Geller added that she believes she saved lives in hosting the event because the two gunmen might have chosen a softer target, according to the Associated Press.

Geller is also the head of the American Freedom Defense Initiative, the group whose “Killing Jews” advertisement was challenged in court by the New York Metropolitan Transportation Authority and upheld in court — an issue discussed in a previous In Theory column.

Geller is an outspoken critic of Islamic extremism. In 2010, she protested against the opening of an Islamic community center nearby the World Trade Center site.

“Her activities have prompted the Southern Poverty Law Center to add her to its extremist files, calling her ‘the anti-Muslim movement’s most visible and flamboyant figurehead,’” the Associated Press reports.

The cartoon event itseldrew sharp criticism in an editorial published by the New York Times, which drew a sharp distinction between Geller’s event and the attacks against the French satirist publication, Charlie Hebdo.

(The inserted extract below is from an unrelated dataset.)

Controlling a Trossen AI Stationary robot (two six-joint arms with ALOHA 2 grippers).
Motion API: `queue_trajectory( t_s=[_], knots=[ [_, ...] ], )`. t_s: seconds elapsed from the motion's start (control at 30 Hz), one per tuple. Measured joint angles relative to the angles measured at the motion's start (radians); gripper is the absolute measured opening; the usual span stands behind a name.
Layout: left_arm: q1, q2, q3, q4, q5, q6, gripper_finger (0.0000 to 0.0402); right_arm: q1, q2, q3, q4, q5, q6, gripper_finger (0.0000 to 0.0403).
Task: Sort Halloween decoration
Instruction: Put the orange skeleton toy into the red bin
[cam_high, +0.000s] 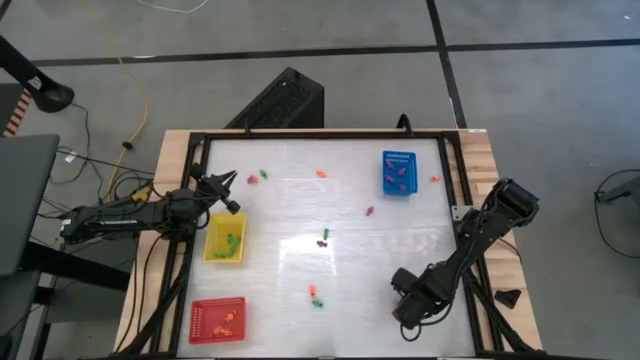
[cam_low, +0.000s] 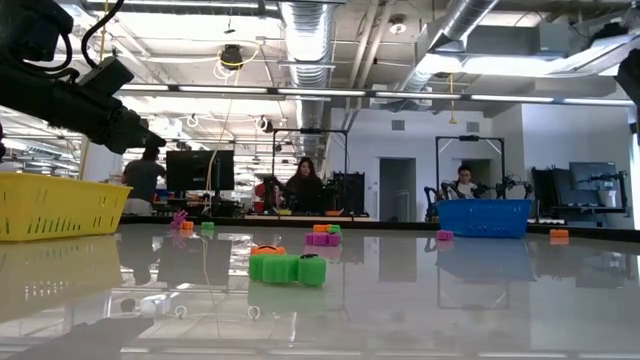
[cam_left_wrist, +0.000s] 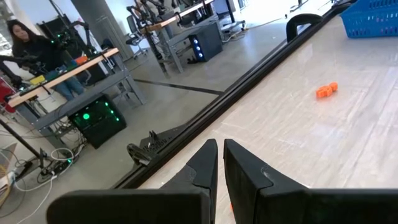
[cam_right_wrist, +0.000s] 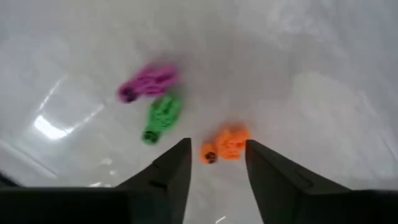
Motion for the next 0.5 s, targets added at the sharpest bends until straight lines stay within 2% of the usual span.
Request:
queue_trajectory(
  t_s=[0.23,0.5],
  knots=[
    [0.000,0.000,0.000,0.000,0.000,0.000,0.0018,0.008,0.000,0.000,-0.001,-0.018,0.053,0.0239],
    [0.000,0.000,0.000,0.000,0.000,0.000,0.0018,0.049,0.006,0.000,-0.007,-0.019,0.134,0.0237]
  ],
)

“Charlie Hebdo is a publication whose stock in trade has always been graphic satires of politicians and religions, whether Catholic, Jewish or Muslim. By contrast, Pamela Geller, the anti-Islam campaigner behind the Texas event, has a long history of declarations and actions motivated purely by hatred for Muslims... to pretend that it was motivated by anything other than hate is simply hogwash.”

Q. What is your opinion of Geller’s actions?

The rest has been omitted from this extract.